WARNING: This post is raw and real. I’m sharing from my heart and I’m not worried about grammar, punctuation etc. So if that bothers you don’t read anymore, and I won’t be offended. But if you want to read a real person’s heart and what God is whispering then I invite you to read on….

Brick_wall_in_Flemish_bond

Today I hit a wall. Not literally, but physically, I hit it. I went into the boxing gym as I’ve done these past few months at 5:30AM and I hit the wall. I was gassed, exhausted, ready to puke!  I had started our series of three rounds of what we call burn outs (dumbbell curls, bench press, crunches, and the “wheel of pain”) I was ready to start my second round and the mental battle began. I could feel how hard I was breathing, everything felt weak. I wanted to walk out the door. It really made me angry that I was wanting to quit when I knew I had to push through it.  I hit the wall. I was in a mental, physical and spiritual battle!

I was also thinking of all the things I have facing my day today and the rest of the week. It’s VBS (what I call Journey Week) prep time. Next Monday begins our outreach to children and I was feeling very overwhelmed. Mentally I was hitting the wall.  Physically hitting the wall, Emotionally hitting the wall.

My trainer and friend Morris, keep pushing, kept yelling and kept motivating me to push though this wall. He said to me, “your stronger than you think right at this moment!  Believe it and do it!” I didn’t think I could. I didn’t really even want to try, BUT…. I broke through.

I realized at that moment that he was being my strength when I was at a weak point. He had his hand on the bench press bar and was lifting with me, for me.  But then he said, “it’s all you!” and I pushed through 5 more presses before he said good, get up!

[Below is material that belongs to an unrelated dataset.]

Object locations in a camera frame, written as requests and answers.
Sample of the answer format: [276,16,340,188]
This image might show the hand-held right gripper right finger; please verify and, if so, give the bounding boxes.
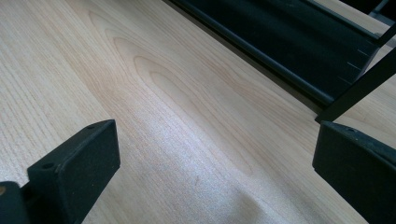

Psalm 25, “In you, Lord my God, I put my trust.”  David exclaims to “God, I trust you when I can’t breakthrough this.” I love David’s real heart coming out in this passage, “No one who hope sin you will ever be put to shame, but shame will come on those who are treacherous without cause.” vs. 3

The Lord confides in those who fear him; he makes his covenant known to them.”vs.14

My eyes are ever on the Lord, for only he will release my feet from the snare. vs.15

Today, I had struggled with some hurts of the past and some worries of the future. I laid those hurts down as I laid down the weights I was lifting. I realized again that God has led me and in spite of what others think, even when they don’t like or agree with your decisions, God is the one who steps into the picture. He did for me this morning.

When others pick up stones to throw at me, Jesus stepped in front of me and whispered, “I’ve got this.  I have already broken through, just follow me. They can’t hurt you anymore. Those fears you’re struggling with, it will be OK, I’ve got those too.”

I needed those words, that hand on the bar to push me through the wall.

Time to get to the mission he has whispered into my heart. Time to let those who are in the past, who even today continue to throw stones, a wave goodbye , and  pray a blessing to them that God would take their pain and hurts and help them break through their wall.

Lord, Thank you for loving me, for guiding me, for letting me crawl into your lap this morning and just be your son.

My hope, my only hope, is in you!

“Show me your ways, Lord, teach me your paths. Guide me in your truth and teach me, for you are God my Savior, and my hope is in you all the day long. (Psalms 25:4-5)

How has God helped you through the walls you faced? I’d love to know how God has spoken to you.